Mitochondrial enzyme activity
The method described by Spinazzi et al.[15] was used to measure citrate synthase activity. Tissues were crushed in homogenate buffer (sucrose/Tris/MgCl/015-21274/207-06275/132-001751, Fujifilm Wako Pure Chemicals Corp.) using a biomasher and further crushed using a sonicator. The tissue was then centrifuged at 500 × g for 5 min at 4°C and the supernatant was collected.

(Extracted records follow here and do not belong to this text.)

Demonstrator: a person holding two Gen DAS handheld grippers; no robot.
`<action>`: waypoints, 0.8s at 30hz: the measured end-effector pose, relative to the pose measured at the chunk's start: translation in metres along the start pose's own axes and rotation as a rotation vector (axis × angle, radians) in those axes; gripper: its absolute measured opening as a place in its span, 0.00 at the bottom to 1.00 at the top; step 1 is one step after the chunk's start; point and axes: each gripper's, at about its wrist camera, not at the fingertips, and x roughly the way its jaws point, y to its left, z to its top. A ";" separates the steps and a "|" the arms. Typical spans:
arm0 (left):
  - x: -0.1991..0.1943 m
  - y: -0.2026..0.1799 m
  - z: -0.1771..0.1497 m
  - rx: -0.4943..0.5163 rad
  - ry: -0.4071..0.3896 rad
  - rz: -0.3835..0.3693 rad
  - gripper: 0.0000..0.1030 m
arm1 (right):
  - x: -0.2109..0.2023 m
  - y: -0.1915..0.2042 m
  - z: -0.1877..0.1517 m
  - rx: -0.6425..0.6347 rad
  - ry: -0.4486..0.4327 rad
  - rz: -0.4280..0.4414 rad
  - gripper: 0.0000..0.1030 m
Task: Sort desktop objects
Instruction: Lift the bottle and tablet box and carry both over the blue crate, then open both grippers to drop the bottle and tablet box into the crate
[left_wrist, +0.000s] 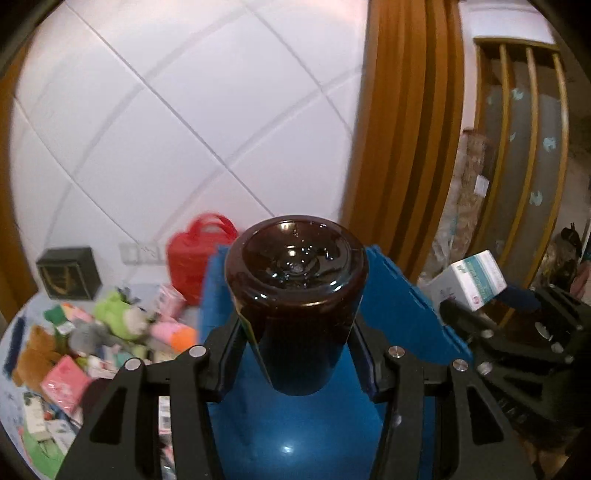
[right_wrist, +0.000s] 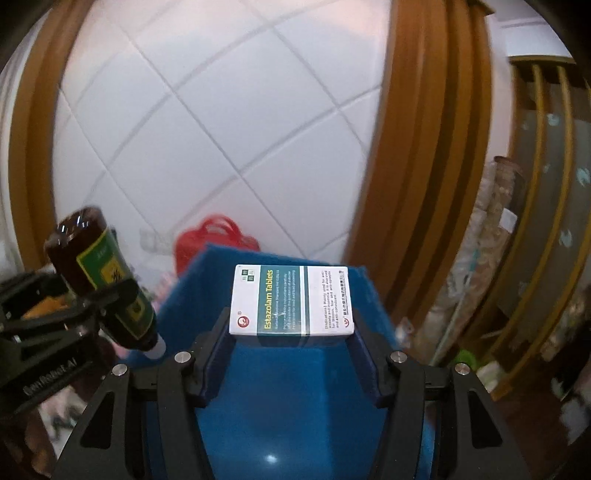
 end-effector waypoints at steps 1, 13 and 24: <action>0.018 -0.008 0.003 -0.004 0.044 0.015 0.50 | 0.014 -0.011 0.003 -0.015 0.029 0.006 0.56; 0.226 -0.006 -0.099 0.070 0.652 0.249 0.49 | 0.232 -0.014 -0.125 -0.138 0.666 0.130 0.56; 0.249 -0.014 -0.141 0.096 0.854 0.220 0.52 | 0.267 -0.004 -0.199 -0.210 0.944 0.137 0.57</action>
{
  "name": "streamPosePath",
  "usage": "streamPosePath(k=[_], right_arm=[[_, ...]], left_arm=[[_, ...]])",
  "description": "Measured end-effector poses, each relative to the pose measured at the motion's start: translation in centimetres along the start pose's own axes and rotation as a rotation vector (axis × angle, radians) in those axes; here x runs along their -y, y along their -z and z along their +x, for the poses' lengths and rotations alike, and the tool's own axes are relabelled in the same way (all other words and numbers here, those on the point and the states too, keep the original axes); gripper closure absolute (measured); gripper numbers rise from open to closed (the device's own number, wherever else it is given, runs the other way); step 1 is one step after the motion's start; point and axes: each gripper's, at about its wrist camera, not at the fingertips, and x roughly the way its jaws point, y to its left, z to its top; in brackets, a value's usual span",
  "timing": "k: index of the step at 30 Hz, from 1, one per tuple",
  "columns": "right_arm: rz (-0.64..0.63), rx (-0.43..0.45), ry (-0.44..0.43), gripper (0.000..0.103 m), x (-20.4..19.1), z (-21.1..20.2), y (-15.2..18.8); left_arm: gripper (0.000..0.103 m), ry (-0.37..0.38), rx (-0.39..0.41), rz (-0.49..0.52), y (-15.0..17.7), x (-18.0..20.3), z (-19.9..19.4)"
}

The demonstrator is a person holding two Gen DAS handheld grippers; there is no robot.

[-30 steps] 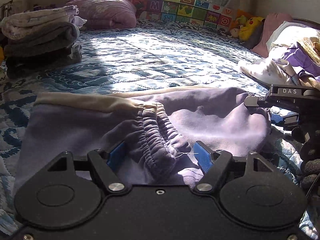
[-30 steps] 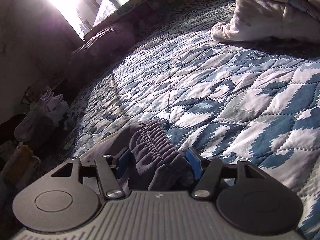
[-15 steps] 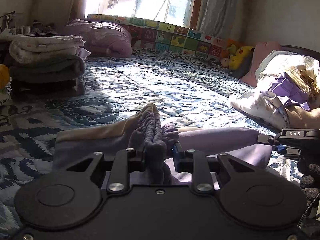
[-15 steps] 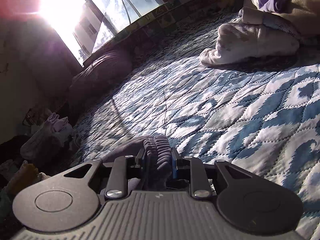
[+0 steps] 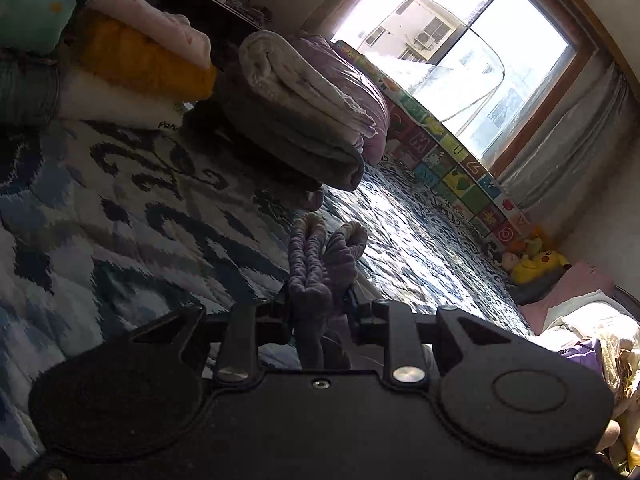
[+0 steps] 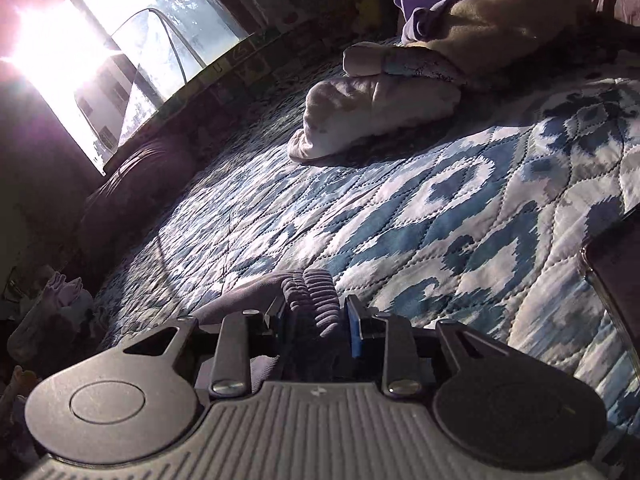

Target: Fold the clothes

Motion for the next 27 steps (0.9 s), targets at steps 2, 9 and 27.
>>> streamPosePath(k=[2,9,27], right_arm=[[-0.007,0.005,0.0,0.053,-0.2,-0.1,0.1],[-0.085,0.034,-0.032,0.032,-0.9,-0.5,-1.0],[-0.188,0.04,-0.143,0.078,-3.6,2.6,-3.4]], left_arm=[[0.06,-0.1,-0.014,-0.018,0.2,-0.9,0.4],[0.04,-0.145,0.016,0.022,0.0,-0.6,-0.3],[0.081,0.054,-0.014,0.086,-2.6,0.4,3.6]])
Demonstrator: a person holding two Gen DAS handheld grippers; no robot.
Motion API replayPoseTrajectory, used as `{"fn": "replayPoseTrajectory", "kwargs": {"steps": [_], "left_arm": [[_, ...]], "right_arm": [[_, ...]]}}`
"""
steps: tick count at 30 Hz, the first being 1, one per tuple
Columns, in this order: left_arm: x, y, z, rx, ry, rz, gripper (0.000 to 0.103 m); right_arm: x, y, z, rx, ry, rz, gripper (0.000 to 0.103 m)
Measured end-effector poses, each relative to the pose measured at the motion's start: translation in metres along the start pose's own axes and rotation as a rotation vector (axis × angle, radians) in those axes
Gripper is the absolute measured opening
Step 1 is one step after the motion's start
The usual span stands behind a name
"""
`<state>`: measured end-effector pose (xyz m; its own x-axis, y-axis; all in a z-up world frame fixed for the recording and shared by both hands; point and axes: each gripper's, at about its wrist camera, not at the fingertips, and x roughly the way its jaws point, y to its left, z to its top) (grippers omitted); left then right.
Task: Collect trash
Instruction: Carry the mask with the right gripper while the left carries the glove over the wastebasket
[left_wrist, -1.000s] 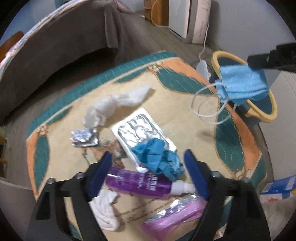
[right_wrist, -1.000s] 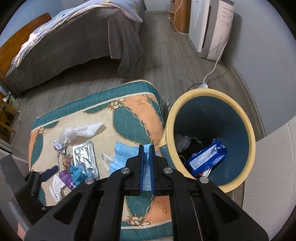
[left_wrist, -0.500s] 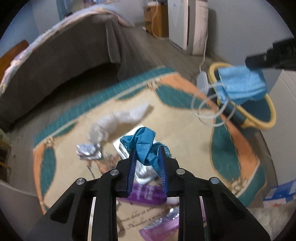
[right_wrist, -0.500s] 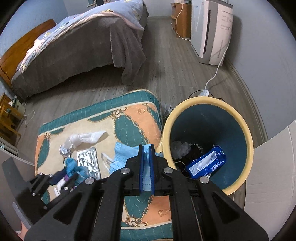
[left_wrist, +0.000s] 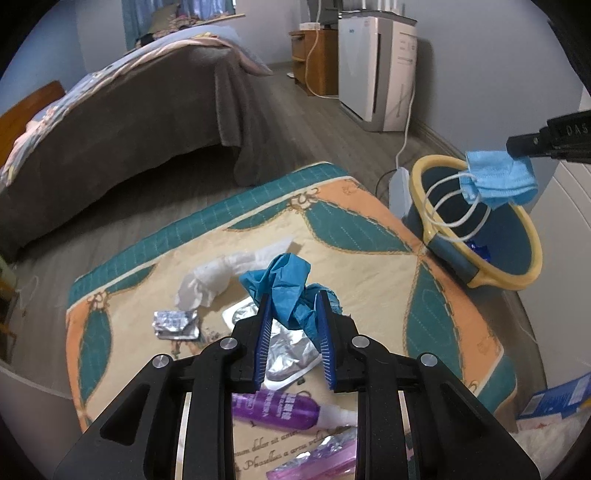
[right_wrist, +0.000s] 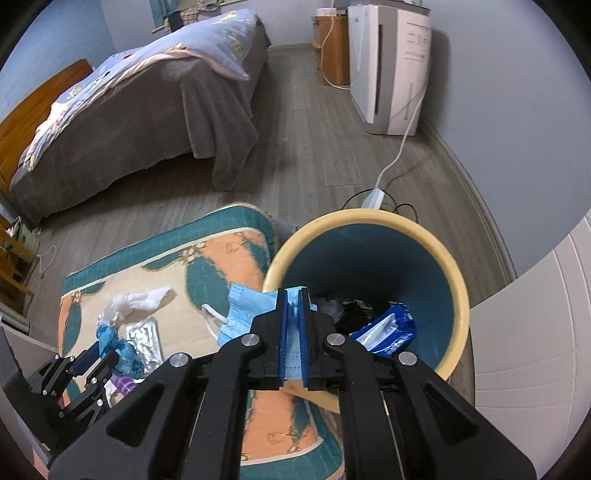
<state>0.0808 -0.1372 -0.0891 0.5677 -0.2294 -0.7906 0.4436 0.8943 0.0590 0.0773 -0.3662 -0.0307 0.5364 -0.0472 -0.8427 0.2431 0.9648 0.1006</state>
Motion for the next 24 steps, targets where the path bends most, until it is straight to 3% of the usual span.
{"fn": "replayPoseTrajectory", "kwargs": {"steps": [17,24], "left_arm": [[-0.007,-0.042,0.016,0.097,-0.046,-0.009,0.025],[-0.024,-0.076,0.04,0.109,-0.111,-0.107,0.025]], "right_arm": [[0.001,-0.055,0.002,0.094,-0.008,-0.021,0.005],[0.003,-0.079,0.001,0.16,-0.011,-0.034,0.005]]}}
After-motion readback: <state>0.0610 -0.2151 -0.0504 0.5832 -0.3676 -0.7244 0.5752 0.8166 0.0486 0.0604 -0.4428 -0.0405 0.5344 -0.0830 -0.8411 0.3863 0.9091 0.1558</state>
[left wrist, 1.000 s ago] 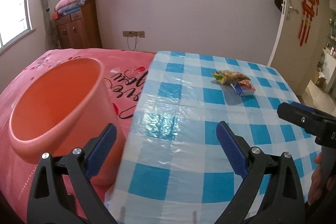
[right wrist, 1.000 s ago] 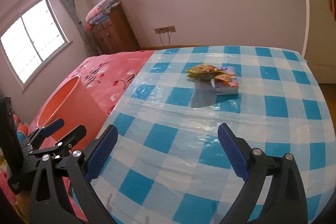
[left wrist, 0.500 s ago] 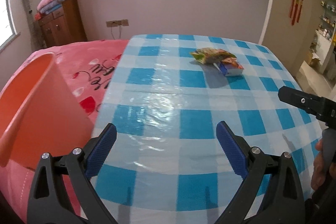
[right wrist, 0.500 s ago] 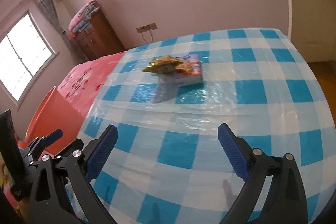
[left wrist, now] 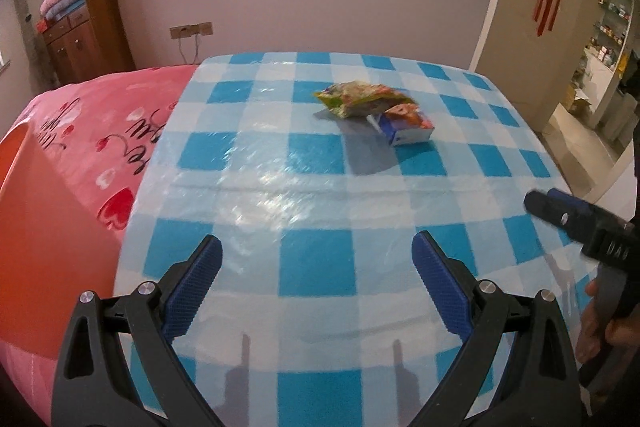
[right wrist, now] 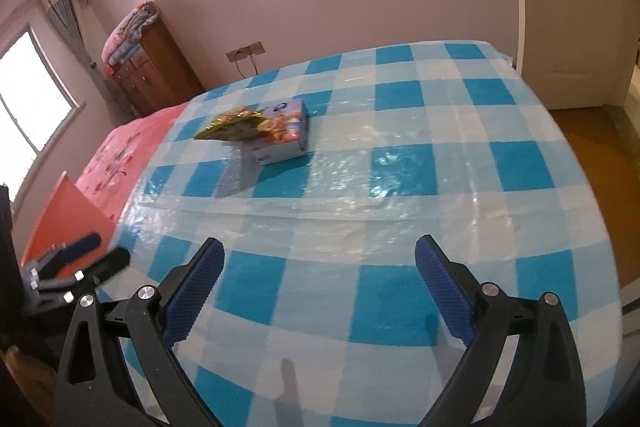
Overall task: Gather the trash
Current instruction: 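Move both empty grippers back from the bucket to the table, then grasp the yellow snack bag with the left gripper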
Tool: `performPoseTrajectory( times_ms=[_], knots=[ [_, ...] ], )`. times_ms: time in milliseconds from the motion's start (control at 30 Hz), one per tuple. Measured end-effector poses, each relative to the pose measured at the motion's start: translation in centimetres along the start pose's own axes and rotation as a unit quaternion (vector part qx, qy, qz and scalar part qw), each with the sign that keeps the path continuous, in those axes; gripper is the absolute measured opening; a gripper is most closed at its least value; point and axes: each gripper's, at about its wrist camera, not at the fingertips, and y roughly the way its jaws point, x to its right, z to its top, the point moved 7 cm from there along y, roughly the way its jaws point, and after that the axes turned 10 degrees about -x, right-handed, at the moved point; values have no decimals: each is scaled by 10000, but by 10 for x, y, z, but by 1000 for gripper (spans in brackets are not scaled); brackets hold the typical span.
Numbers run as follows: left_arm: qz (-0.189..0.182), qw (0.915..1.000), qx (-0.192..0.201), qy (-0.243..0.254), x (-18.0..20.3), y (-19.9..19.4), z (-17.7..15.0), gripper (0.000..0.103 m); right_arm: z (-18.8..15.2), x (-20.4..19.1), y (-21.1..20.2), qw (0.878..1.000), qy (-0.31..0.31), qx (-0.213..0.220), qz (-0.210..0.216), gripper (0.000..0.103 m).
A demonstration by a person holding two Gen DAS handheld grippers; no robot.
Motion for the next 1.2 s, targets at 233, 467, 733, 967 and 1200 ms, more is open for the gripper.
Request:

Protein concentration of the collected supernatant was determined using the BCA method (297-73101, Fujifilm Wako Pure Chemicals Co.). 5μl of sample solution was diluted to an equal volume (1 mg/mL) of protein and 50 µL DW 1 mM DTNB (043-16403, Fujifilm Wako Pure Chemicals Co.), 10 µL 3 mM acetyl CoA (00546-96, Nacalai Tesque, Kyoto, Japan), 9 µL 10% TritonX-100, 1 µL 1 M Tris-HCl (pH 8.0) and 20 µL 10 mM oxaloacetic acid (00546-96, Nacalai Tesque) were added. After mixing, changes in absorbance at 412 nm were immediately measured in a multimode plate reader (Tecan, Menendorf, Switzerland) at 37°C for 15 min at 5 s intervals. The results were analyzed using SparkControl Magellan 2.2, and the activity of CS was evaluated by analyzing five consecutive changes in absorbance with the largest slope per minute.
Statistical analysis
Data are presented as mean ± SE. For acute stimulation, muscle drive was evaluated using an unresponsive non-parametric Wilcoxon signed-rank test to compare the two groups. In chronic stimulation, changes in muscle wet weight, CSA measurements, muscle proteolytic signals, mitochondria-related signals, and enzyme activity were evaluated using the non-parametric Kruskal–Wallis test. Statistical significance was defined as p < 0.05, and statistical evaluation was performed using the statistical analysis software Graph. GraphPad Prism (version 8.3.0, GraphPad Software, San Diego, CA, USA) was used for statistical analysis.